INPUT RECORDS Start Marker
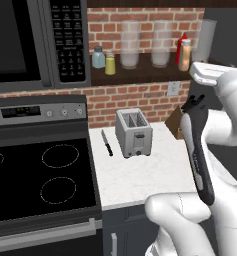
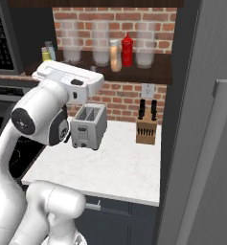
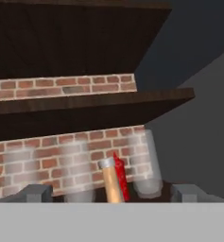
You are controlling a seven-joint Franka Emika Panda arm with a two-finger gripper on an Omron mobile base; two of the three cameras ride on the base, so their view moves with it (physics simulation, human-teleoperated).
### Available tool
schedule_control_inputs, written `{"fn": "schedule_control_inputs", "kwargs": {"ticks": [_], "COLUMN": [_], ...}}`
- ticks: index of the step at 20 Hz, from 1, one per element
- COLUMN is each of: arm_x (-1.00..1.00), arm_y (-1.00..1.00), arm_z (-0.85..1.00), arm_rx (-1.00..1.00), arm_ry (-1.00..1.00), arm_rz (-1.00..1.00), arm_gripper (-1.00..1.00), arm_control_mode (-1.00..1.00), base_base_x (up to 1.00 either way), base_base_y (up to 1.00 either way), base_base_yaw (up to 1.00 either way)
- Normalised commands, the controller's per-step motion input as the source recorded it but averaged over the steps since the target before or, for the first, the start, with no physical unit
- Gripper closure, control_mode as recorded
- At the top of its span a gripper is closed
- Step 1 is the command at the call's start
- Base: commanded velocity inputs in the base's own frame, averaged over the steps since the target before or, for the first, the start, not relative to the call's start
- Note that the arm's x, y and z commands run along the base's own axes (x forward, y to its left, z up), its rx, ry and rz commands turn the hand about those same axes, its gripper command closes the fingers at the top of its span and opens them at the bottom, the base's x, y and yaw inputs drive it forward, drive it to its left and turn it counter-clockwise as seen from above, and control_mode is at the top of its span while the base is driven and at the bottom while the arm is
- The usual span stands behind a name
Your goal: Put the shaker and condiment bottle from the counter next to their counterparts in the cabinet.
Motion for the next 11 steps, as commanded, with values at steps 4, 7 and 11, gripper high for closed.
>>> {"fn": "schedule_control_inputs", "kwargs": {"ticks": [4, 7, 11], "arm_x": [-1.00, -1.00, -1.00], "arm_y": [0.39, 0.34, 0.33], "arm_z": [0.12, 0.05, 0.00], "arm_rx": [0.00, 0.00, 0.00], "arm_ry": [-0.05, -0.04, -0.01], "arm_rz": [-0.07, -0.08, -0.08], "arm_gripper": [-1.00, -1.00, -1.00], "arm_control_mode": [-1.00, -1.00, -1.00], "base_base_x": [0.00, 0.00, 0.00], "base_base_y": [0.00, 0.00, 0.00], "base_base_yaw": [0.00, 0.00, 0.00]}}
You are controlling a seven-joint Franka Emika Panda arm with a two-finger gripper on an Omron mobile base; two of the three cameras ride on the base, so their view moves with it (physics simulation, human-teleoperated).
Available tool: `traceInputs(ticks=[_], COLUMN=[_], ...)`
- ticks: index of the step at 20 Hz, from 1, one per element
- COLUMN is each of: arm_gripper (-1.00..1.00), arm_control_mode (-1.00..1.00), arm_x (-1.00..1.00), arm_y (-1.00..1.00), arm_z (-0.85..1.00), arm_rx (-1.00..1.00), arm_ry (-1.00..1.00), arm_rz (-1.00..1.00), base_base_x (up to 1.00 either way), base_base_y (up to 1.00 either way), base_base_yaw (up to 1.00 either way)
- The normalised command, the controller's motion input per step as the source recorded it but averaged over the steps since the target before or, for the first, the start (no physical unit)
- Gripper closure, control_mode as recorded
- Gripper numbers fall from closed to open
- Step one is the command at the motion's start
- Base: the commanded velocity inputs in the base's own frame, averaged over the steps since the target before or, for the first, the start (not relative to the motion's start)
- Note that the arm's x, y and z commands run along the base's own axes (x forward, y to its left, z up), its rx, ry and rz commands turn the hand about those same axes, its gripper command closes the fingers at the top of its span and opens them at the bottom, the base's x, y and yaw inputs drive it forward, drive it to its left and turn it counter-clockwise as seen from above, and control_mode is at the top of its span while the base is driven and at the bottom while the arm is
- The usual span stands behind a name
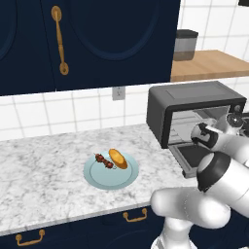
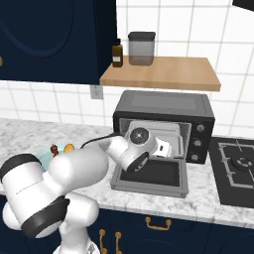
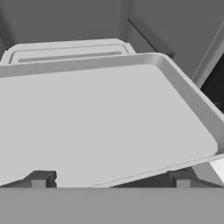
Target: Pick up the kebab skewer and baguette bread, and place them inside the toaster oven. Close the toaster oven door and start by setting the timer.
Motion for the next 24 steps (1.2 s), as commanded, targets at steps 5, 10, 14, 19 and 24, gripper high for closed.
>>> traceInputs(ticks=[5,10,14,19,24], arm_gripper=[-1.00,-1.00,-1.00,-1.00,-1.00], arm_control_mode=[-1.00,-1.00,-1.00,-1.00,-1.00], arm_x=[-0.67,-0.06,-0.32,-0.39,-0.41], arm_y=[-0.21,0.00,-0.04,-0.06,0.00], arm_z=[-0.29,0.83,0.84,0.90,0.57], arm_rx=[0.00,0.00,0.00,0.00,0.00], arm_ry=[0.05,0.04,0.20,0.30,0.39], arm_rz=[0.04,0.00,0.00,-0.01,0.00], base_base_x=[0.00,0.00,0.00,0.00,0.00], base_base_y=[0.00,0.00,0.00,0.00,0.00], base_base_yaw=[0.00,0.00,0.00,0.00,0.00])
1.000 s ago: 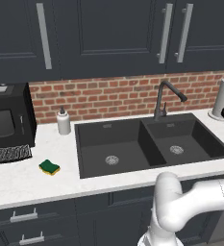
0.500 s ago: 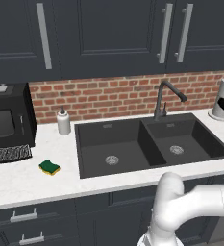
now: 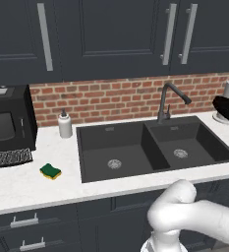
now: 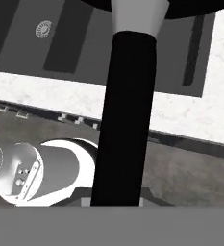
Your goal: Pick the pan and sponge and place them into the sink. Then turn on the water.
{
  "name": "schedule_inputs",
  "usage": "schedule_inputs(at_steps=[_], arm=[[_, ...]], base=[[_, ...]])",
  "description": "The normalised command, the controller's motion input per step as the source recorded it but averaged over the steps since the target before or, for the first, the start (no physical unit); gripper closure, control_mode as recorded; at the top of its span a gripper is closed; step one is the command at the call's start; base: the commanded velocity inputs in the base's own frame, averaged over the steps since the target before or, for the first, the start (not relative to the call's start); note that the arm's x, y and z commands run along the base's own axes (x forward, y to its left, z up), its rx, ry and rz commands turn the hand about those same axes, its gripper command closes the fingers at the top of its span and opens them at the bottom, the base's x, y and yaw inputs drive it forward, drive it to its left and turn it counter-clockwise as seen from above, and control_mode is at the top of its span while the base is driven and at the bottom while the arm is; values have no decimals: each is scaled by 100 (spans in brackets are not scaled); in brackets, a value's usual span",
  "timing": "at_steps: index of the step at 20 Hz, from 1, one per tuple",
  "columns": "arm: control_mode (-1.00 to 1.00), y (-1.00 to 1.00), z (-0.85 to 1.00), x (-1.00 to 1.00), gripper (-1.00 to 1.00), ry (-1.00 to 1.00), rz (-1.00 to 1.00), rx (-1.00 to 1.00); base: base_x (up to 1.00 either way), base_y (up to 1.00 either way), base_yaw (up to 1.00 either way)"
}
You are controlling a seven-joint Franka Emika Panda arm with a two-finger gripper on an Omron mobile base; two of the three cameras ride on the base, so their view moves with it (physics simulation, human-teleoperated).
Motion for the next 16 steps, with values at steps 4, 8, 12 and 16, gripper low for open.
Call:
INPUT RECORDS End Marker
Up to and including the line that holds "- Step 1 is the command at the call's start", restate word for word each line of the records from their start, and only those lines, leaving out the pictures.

PROBLEM SOLUTION:
You are controlling a seven-joint Franka Emika Panda arm with a two-finger gripper on an Omron mobile base; two of the three cameras ride on the base, so their view moves with it (physics simulation, human-teleoperated).
### Available tool
schedule_control_inputs, written `{"fn": "schedule_control_inputs", "kwargs": {"ticks": [_], "COLUMN": [_], ...}}`
- ticks: index of the step at 20 Hz, from 1, one per element
- COLUMN is each of: arm_x (-1.00..1.00), arm_y (-1.00..1.00), arm_z (-0.85..1.00), arm_rx (-1.00..1.00), arm_ry (-1.00..1.00), arm_rz (-1.00..1.00), arm_gripper (-1.00..1.00), arm_control_mode (-1.00..1.00), base_base_x (up to 1.00 either way), base_base_y (up to 1.00 either way), base_base_yaw (up to 1.00 either way)
- Normalised commands, the controller's per-step motion input as the source recorded it but averaged over the steps since the target before or, for the first, the start, with no physical unit
- Gripper closure, control_mode as recorded
- At the top of its span a gripper is closed
- Step 1 is the command at the call's start

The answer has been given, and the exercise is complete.